**Problem to work on:** For the records that follow, please set down exactly the lines between the one holding "Mark the black mesh chair left" and the one holding "Mark the white", inclusive, and only those.

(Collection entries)
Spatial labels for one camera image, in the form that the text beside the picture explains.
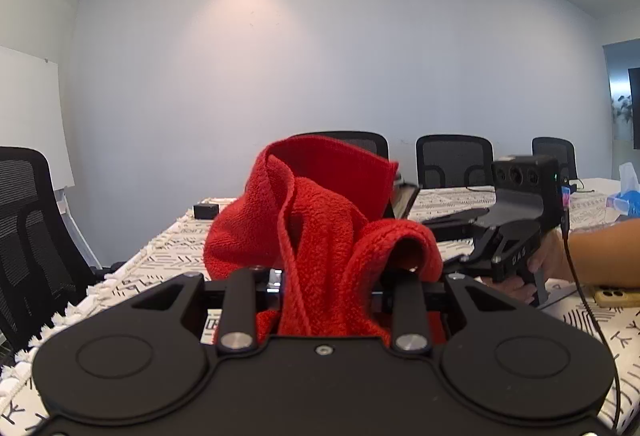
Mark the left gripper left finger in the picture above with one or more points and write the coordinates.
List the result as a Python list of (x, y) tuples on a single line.
[(239, 298)]

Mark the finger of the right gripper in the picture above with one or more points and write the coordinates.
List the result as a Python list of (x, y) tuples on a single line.
[(457, 219), (456, 264)]

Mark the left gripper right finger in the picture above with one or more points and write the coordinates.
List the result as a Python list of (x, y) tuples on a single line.
[(408, 301)]

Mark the red towel cloth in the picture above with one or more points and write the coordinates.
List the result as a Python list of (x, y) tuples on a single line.
[(314, 207)]

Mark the black round pot container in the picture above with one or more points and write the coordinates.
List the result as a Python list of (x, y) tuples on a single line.
[(403, 197)]

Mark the person right forearm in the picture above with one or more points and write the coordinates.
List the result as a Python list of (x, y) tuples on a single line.
[(608, 256)]

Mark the person right hand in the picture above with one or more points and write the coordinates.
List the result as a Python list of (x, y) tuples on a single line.
[(549, 261)]

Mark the black mesh chair right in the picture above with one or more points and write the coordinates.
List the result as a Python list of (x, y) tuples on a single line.
[(454, 161)]

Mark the black mesh chair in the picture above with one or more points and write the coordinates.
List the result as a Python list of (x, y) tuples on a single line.
[(42, 271), (562, 150), (346, 141), (454, 161)]

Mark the patterned white tablecloth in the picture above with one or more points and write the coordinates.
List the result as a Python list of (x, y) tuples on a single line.
[(179, 249)]

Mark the black mesh chair far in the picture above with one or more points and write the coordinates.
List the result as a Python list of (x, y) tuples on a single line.
[(562, 150)]

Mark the small black box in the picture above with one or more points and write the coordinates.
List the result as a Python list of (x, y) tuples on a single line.
[(206, 211)]

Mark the black mesh chair middle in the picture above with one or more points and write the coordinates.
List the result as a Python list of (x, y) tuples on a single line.
[(346, 141)]

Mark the blue tissue box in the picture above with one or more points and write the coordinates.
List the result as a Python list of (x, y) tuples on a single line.
[(627, 201)]

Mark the yellow phone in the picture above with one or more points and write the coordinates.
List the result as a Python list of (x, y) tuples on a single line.
[(615, 297)]

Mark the black monitor screen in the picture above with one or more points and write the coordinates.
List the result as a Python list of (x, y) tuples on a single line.
[(634, 81)]

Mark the black mesh chair left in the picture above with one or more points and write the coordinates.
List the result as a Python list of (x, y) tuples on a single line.
[(42, 271)]

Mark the white whiteboard on stand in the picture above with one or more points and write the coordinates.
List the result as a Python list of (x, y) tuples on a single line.
[(31, 117)]

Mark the black camera box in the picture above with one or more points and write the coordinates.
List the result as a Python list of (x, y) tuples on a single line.
[(527, 187)]

**Written answer:**
Mark the black mesh chair left in the picture above with one or more points and write the coordinates.
List the result as a Python list of (x, y) tuples on a single line.
[(42, 271)]

Mark the white whiteboard on stand in the picture above with one or more points and write the coordinates.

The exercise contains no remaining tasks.